» **INSTRUCTIONS FOR THE TASK**
Set down every line of the data, unchanged and complete.

» **EXTRACTED INFORMATION**
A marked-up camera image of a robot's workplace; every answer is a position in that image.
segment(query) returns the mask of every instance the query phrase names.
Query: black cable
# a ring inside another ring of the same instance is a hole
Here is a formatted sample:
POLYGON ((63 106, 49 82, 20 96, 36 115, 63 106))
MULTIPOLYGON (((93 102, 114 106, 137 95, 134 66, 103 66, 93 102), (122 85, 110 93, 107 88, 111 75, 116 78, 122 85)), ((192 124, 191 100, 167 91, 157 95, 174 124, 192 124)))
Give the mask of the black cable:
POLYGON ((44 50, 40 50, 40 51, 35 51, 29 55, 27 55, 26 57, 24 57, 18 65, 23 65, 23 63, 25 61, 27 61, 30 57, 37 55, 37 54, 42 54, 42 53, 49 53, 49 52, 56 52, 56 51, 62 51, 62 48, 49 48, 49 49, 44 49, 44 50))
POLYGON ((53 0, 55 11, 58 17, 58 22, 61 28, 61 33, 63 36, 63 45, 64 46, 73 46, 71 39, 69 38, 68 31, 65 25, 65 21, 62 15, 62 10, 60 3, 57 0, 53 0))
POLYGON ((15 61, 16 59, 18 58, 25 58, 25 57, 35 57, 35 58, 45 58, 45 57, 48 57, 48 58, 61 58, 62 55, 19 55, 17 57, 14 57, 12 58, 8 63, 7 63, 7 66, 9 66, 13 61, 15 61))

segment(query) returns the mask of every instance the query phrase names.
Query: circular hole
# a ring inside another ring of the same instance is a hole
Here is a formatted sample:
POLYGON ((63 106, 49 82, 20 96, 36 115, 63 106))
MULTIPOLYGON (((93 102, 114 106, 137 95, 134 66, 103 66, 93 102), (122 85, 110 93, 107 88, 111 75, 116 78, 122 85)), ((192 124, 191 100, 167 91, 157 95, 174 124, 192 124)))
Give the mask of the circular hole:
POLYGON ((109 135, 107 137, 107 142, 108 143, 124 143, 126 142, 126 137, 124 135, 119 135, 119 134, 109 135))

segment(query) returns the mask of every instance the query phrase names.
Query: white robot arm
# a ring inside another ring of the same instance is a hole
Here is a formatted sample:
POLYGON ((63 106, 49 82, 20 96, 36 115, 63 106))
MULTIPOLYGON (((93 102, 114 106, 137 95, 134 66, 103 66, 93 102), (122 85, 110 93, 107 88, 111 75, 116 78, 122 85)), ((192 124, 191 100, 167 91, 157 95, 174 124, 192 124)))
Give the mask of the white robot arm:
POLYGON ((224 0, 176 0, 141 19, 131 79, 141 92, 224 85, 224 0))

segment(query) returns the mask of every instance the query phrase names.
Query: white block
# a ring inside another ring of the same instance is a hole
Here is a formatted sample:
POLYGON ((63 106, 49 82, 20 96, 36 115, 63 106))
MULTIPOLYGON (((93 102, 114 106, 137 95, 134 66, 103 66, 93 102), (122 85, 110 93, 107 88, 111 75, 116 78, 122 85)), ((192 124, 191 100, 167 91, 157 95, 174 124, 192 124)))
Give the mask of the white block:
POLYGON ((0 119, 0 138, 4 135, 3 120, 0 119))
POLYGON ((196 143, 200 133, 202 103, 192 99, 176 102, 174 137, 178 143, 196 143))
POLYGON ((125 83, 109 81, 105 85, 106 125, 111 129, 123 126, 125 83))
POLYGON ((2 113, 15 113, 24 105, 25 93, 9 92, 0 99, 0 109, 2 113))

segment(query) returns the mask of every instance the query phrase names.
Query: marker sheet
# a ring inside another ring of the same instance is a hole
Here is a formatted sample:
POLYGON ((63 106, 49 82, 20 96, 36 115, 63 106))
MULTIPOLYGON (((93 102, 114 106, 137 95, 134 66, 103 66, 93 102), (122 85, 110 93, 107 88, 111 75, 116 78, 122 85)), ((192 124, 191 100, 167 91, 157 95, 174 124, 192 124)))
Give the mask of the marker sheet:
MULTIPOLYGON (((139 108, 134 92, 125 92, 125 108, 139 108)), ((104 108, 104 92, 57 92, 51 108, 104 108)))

» **ANSWER BELOW**
A marked-up camera image of a robot's workplace; every answer is a position in that image.
segment(query) returns the mask of every instance the query phrase names.
Query: black cable
# a ring inside another ring of the same instance is a hole
Here is a formatted sample:
POLYGON ((63 106, 49 82, 20 96, 36 115, 63 106))
MULTIPOLYGON (((93 102, 114 106, 137 95, 134 66, 103 66, 93 102), (122 85, 110 93, 107 88, 111 75, 116 78, 122 85)), ((192 124, 191 100, 167 91, 157 95, 174 124, 192 124)))
Give the mask of the black cable:
POLYGON ((44 50, 40 50, 40 51, 35 51, 29 55, 27 55, 26 57, 24 57, 18 65, 23 65, 23 63, 25 61, 27 61, 30 57, 37 55, 37 54, 42 54, 42 53, 49 53, 49 52, 56 52, 56 51, 62 51, 62 48, 49 48, 49 49, 44 49, 44 50))
POLYGON ((53 0, 55 11, 58 17, 58 22, 61 28, 61 33, 63 36, 63 45, 64 46, 73 46, 71 39, 69 38, 68 31, 65 25, 65 21, 62 15, 62 10, 60 3, 57 0, 53 0))
POLYGON ((15 61, 16 59, 18 58, 25 58, 25 57, 35 57, 35 58, 45 58, 45 57, 48 57, 48 58, 61 58, 62 55, 19 55, 17 57, 14 57, 12 58, 8 63, 7 63, 7 66, 9 66, 13 61, 15 61))

segment(query) returns the mask of every instance the query phrase names.
Query: circular hole
# a ring inside another ring of the same instance is a hole
Here is a formatted sample:
POLYGON ((63 106, 49 82, 20 96, 36 115, 63 106))
MULTIPOLYGON (((93 102, 114 106, 137 95, 134 66, 103 66, 93 102), (122 85, 110 93, 107 88, 111 75, 116 78, 122 85)), ((192 124, 191 100, 167 91, 157 95, 174 124, 192 124)))
Give the mask of the circular hole:
POLYGON ((109 135, 107 137, 107 142, 108 143, 124 143, 126 142, 126 137, 124 135, 119 135, 119 134, 109 135))

segment(query) returns the mask of every instance the query phrase names.
Query: white robot arm
# a ring inside another ring of the same instance is a hole
Here is a formatted sample:
POLYGON ((63 106, 49 82, 20 96, 36 115, 63 106))
MULTIPOLYGON (((93 102, 114 106, 137 95, 134 66, 103 66, 93 102), (122 85, 110 93, 107 88, 111 75, 116 78, 122 85)), ((192 124, 191 100, 167 91, 157 95, 174 124, 192 124)))
Give the mask of the white robot arm:
POLYGON ((224 0, 176 0, 141 19, 131 79, 141 92, 224 85, 224 0))

segment(query) returns the mask of every instance the query phrase names.
Query: white block
# a ring inside another ring of the same instance is a hole
Here is a formatted sample:
POLYGON ((63 106, 49 82, 20 96, 36 115, 63 106))
MULTIPOLYGON (((93 102, 114 106, 137 95, 134 66, 103 66, 93 102), (122 85, 110 93, 107 88, 111 75, 116 78, 122 85)), ((192 124, 191 100, 167 91, 157 95, 174 124, 192 124)))
Give the mask of the white block:
POLYGON ((0 119, 0 138, 4 135, 3 120, 0 119))
POLYGON ((196 143, 200 133, 202 103, 192 99, 176 102, 174 137, 178 143, 196 143))
POLYGON ((125 83, 109 81, 105 85, 106 125, 111 129, 123 126, 125 83))
POLYGON ((2 113, 15 113, 24 105, 25 93, 9 92, 0 99, 0 109, 2 113))

segment(query) returns the mask of every instance the query phrase names.
Query: marker sheet
# a ring inside another ring of the same instance is a hole
Here is a formatted sample:
POLYGON ((63 106, 49 82, 20 96, 36 115, 63 106))
MULTIPOLYGON (((93 102, 114 106, 137 95, 134 66, 103 66, 93 102), (122 85, 110 93, 107 88, 111 75, 116 78, 122 85)), ((192 124, 191 100, 167 91, 157 95, 174 124, 192 124)))
Give the mask of the marker sheet:
MULTIPOLYGON (((139 108, 134 92, 125 92, 125 108, 139 108)), ((104 108, 104 92, 57 92, 51 108, 104 108)))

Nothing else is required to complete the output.